## [ACTION ITEM]
Among the entries below, please repeat exactly and only the lines from the line containing "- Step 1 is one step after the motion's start" to the line containing "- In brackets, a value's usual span", both lines included.

Dataset excerpts
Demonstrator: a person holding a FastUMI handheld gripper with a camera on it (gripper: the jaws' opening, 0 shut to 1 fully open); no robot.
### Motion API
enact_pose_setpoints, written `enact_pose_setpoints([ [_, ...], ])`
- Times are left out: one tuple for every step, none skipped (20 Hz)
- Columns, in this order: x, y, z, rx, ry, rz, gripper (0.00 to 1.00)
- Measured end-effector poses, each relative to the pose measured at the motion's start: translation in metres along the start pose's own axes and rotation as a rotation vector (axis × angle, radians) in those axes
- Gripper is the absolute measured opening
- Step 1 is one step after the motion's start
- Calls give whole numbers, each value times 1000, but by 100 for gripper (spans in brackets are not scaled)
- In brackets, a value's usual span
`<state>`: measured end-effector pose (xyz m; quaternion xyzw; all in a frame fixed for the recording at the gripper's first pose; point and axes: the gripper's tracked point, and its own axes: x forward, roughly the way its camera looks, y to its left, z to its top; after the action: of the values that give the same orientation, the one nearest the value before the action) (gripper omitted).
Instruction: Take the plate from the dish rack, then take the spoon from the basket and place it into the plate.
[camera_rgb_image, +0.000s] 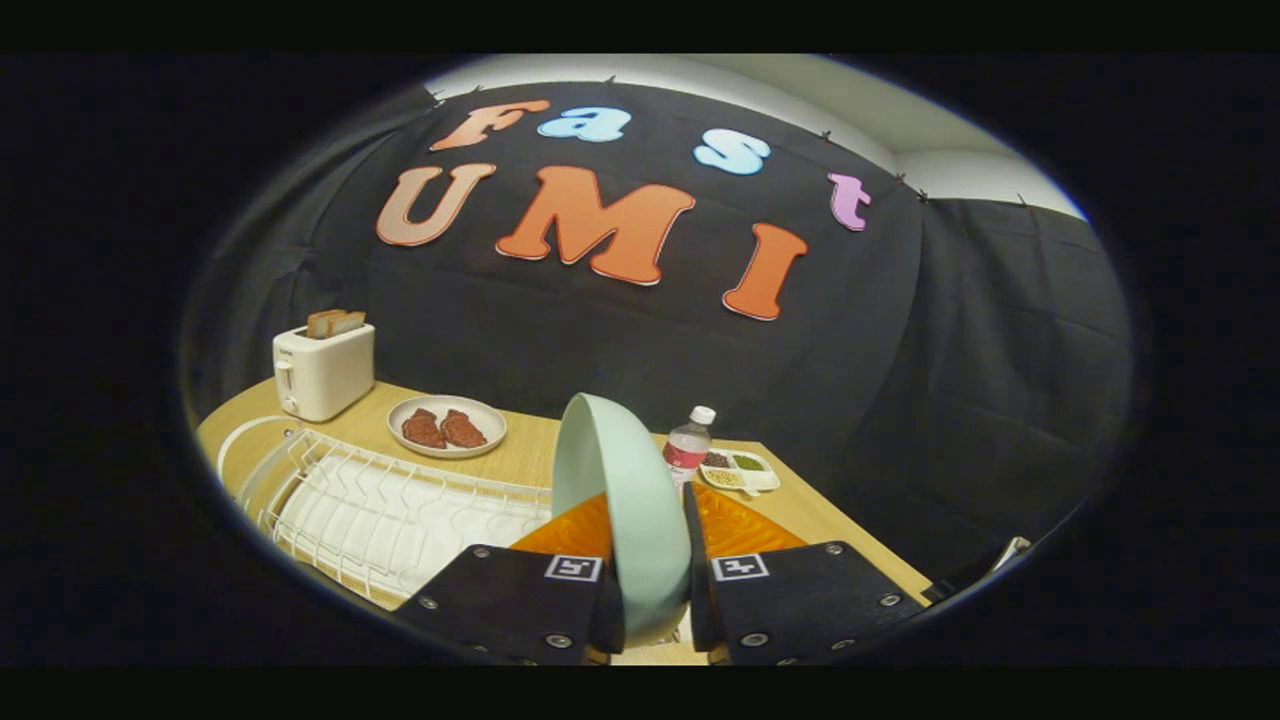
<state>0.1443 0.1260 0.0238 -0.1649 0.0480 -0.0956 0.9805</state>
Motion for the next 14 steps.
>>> enact_pose_setpoints([
  [-4, -1, -1, 17, 5, 16, 25],
  [-10, -4, -2, 40, 11, 31, 25],
  [-17, -7, -3, 65, 14, 45, 25],
  [-23, -11, -3, 92, 17, 59, 25],
  [-30, -15, -3, 117, 17, 73, 25],
  [-38, -18, -6, 142, 20, 89, 25],
  [-46, -22, -8, 166, 20, 103, 25],
  [-54, -24, -11, 190, 23, 120, 25],
  [-63, -28, -15, 212, 27, 138, 25],
  [-71, -30, -19, 235, 30, 153, 25],
  [-80, -33, -23, 252, 36, 169, 25],
  [-89, -35, -29, 265, 40, 183, 25],
  [-97, -38, -34, 274, 40, 193, 25],
  [-105, -41, -41, 281, 43, 200, 25],
])
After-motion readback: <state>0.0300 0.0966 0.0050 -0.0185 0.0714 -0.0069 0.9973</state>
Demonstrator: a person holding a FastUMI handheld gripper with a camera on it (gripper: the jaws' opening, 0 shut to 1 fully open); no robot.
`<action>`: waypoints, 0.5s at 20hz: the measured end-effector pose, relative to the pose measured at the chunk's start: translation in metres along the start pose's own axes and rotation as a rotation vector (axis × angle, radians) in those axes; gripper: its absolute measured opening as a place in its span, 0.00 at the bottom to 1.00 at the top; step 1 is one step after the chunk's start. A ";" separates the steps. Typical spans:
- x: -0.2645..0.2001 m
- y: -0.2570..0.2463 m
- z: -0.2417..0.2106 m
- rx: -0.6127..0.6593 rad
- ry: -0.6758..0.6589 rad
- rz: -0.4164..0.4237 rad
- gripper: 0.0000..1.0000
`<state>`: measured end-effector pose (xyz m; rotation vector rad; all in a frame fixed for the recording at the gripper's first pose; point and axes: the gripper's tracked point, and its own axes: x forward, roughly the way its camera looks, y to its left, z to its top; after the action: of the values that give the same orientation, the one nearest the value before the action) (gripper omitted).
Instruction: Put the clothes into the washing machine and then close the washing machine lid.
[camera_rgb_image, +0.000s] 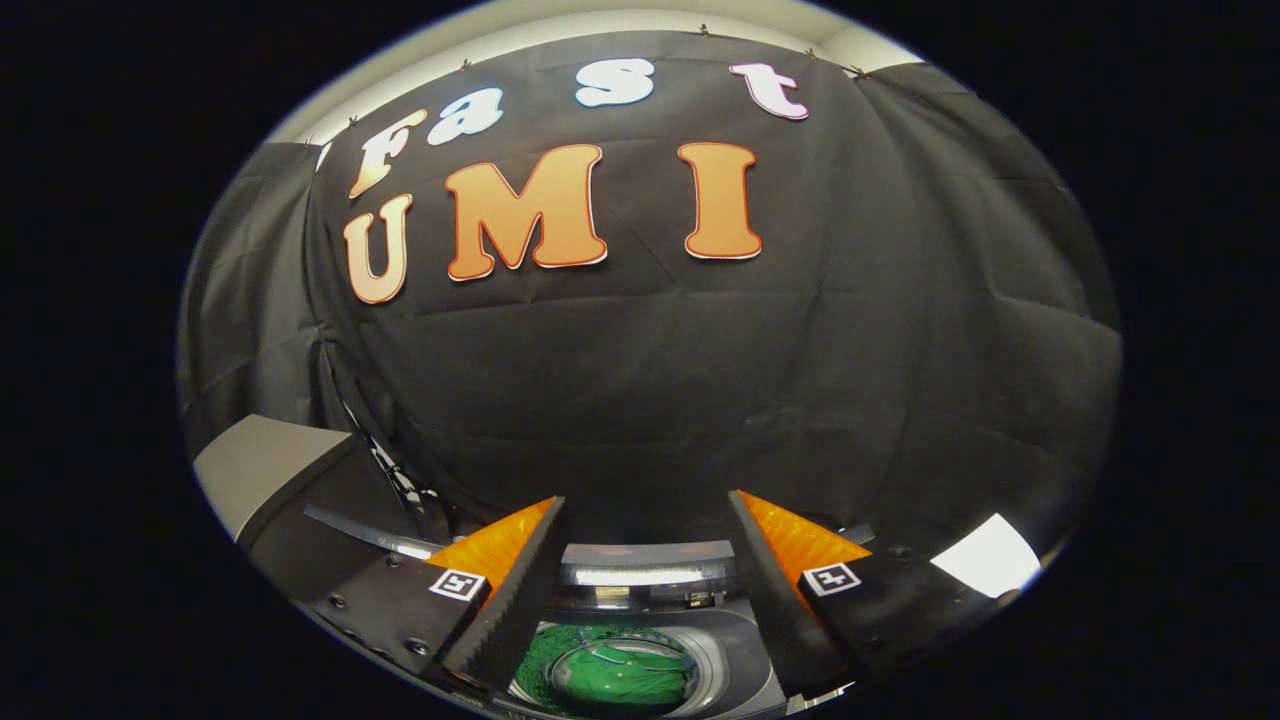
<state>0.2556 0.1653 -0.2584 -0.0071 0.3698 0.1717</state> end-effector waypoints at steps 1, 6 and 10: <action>-0.004 0.000 -0.003 -0.001 0.004 -0.002 1.00; -0.030 0.001 -0.031 0.002 0.053 -0.002 0.99; -0.055 0.002 -0.060 0.004 0.078 -0.003 0.99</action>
<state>0.1836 0.1559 -0.2944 -0.0105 0.4475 0.1683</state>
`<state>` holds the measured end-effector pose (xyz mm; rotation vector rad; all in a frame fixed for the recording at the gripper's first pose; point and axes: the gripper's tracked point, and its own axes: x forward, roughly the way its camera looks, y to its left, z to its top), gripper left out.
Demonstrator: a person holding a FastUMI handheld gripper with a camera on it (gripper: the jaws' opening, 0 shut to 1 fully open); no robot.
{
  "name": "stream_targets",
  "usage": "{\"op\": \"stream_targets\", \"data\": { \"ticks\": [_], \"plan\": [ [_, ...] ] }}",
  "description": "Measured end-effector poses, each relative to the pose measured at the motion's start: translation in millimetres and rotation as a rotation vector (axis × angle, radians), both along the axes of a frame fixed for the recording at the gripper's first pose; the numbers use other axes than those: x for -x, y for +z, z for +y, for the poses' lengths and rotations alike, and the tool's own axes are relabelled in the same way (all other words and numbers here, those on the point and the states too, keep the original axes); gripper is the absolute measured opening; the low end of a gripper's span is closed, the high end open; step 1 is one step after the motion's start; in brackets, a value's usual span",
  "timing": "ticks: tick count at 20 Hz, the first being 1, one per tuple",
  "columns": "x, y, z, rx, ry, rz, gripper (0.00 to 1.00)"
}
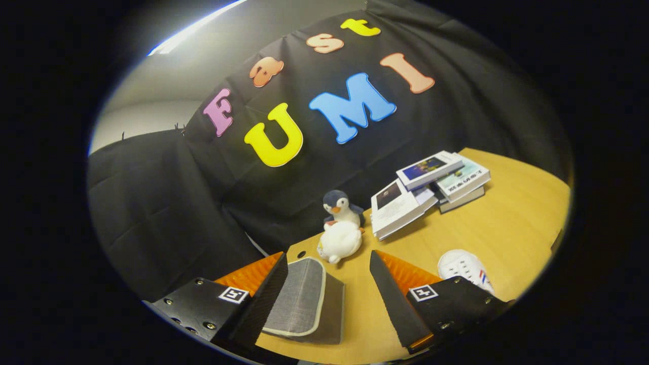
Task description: Open the storage box then place both shoes into the box .Put the left shoe in first, then the right shoe, with the right side of both shoes facing outward in a uniform manner.
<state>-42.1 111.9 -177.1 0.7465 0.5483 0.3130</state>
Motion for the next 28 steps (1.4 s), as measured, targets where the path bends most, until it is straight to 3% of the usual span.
{"op": "stream_targets", "data": {
  "ticks": [4,11,15,27,28],
  "plan": [
    [12,-25,20,-0.189,0.038,0.135,0.99],
    [40,-59,57,-0.325,0.147,0.278,0.99],
    [48,-70,75,-0.451,0.157,0.374,0.98],
    [71,-105,137,-0.560,0.238,0.512,0.95],
    [68,-106,142,-0.573,0.231,0.520,0.89]
  ]
}}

## [COMPLETED EXERCISE]
- Step 1 is one step after the motion's start
- Calls give whole numbers, each value times 1000, but by 100 for gripper (spans in brackets are not scaled)
- In brackets, a value's usual span

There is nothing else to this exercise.